Vaccini, cosa prevede il “piano Bertolaso” in Lombardia e perché è stato bloccato

Il presidente della Regione Lombardia, Attilio Fontana, è furioso perché il Ministero della Salute ha deciso di bloccare il piano vaccinale messo a punto da Guido Bertolaso

La Regione Lombardia ha inviato il suo piano organizzativo vaccinale di massa, il cosiddetto ‘piano Bertolaso‘, al Comitato tecnico scientifico: nel programma si sottolinea come l’obiettivo sia quello di vaccinare tutti i cittadini lombardi entro la fine di giugno. Il piano, però, è stato bloccato dal Cts su indicazione del Ministero della Sanità. La decisione ha fatto infuriare il presidente della Regione, Attilio Fontana.
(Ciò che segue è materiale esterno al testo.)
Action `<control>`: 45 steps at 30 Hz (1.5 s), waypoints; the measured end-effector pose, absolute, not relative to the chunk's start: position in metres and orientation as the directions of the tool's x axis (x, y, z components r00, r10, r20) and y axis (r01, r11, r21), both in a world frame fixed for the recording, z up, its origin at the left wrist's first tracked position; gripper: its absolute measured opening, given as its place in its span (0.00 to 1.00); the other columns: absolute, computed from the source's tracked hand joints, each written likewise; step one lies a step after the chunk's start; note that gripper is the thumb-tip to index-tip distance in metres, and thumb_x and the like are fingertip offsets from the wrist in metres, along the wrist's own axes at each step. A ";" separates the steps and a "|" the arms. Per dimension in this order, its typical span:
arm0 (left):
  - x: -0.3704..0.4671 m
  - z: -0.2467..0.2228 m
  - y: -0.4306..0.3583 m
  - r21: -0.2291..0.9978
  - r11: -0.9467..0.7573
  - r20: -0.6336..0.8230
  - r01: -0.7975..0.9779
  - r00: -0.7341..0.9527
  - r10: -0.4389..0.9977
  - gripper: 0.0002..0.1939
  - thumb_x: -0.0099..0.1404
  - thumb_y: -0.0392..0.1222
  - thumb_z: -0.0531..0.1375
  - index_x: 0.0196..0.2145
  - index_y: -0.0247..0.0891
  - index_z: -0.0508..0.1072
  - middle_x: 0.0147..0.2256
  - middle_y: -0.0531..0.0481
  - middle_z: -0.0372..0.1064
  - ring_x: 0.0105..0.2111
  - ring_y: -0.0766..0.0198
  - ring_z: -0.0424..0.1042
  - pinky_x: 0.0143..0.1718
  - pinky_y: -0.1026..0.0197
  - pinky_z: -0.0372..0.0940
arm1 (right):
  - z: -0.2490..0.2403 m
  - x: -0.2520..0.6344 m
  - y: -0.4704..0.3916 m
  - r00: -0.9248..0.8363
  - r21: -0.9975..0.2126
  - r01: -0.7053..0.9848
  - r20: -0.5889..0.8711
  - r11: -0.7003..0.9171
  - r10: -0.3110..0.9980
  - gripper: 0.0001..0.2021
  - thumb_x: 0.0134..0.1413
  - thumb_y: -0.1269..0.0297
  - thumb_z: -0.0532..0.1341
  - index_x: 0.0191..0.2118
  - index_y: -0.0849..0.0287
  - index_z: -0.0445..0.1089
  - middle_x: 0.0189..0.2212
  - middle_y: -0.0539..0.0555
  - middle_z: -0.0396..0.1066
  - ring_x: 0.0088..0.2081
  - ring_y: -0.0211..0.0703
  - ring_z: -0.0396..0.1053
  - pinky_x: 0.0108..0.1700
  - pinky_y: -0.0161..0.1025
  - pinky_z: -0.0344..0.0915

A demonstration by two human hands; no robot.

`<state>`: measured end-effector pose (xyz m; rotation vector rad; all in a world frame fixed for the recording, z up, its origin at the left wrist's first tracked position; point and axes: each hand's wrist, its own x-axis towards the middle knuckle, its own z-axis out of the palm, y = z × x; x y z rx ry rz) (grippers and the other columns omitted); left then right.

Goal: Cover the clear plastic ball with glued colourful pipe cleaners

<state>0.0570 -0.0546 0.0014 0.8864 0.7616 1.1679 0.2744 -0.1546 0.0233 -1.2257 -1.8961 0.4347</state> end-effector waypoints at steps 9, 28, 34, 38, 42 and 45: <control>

Vaccini, bloccato il “piano Bertolaso” in Lombardia: cosa è successo

Il ‘piano Bertolaso‘ dovrebbe partire lunedì 12 aprile 2021. La motivazione dello stop è stata fornita dal Ministero della Sanità dopo le lamentele del governatore Attilio Fontana e dell’assessora al Welfare, Letizia Moratti. Secondo l’ente governativo, il piano vaccini “ha valenza nazionale”.

Questo significa che ogni atto delle singole Regioni può essere valutato dal ministro della Salute in ragione della necessità di azioni coordinate ed omogenee in tutto il Paese. Quindi, prima di dare il via libera, ci dovrà essere un raccordo tra le iniziative delle Regioni con le prescrizioni nazionali.

Vaccini, bloccato il “piano Bertolaso” in Lombardia: cosa prevede

Ma cosa prevede il ‘piano Bertolaso’? La campagna vaccinale di massa dovrebbe durare 17 settimane e concludersi, consegna dei vaccini permettendo, entro il 21 giugno. Secondo il piano dell’ex capo della Protezione civile, da metà aprile le strutture vaccinali cominceranno a lavorare a pieno ritmo: l’obiettivo è di vaccinare 10 milioni di lombardi – un sesto degli cittadini italiani – entro la fine di giugno.

Sono due le ipotesi di divisione in centri vaccinali: la prima prevede poche strutture (39, di cui 9 a Milano), la seconda un numero più alto (66, di cui nel capoluogo).

Ci sarebbero quattro tipologie di formato dei centri vaccinali:

  • molto grandi (l’unico in Lombardia è il Padiglione 3 Fiera di Milano, una struttura da 13 mila metri quadri, con la possibilità di 16.500 vaccinazioni al giorno);
  • grandi (da 5 mila a 9 mila metri quadri, con la possibilità di vaccinare fino a 9 mila persone al giorno);
  • medi (circa 3.500 metri quadri, massimo 5.500 vaccinazioni quotidiane);
  • piccoli (strutture sotto i 1.000 metri quadri, con la possibilità di vaccinare fino a 800 persone al giorno).

Secondo il ‘piano Bertolaso’, la fase di vaccinazione massiva richiederà – nella sua fase più acuta – fino a 6.800 unità di personale sanitario.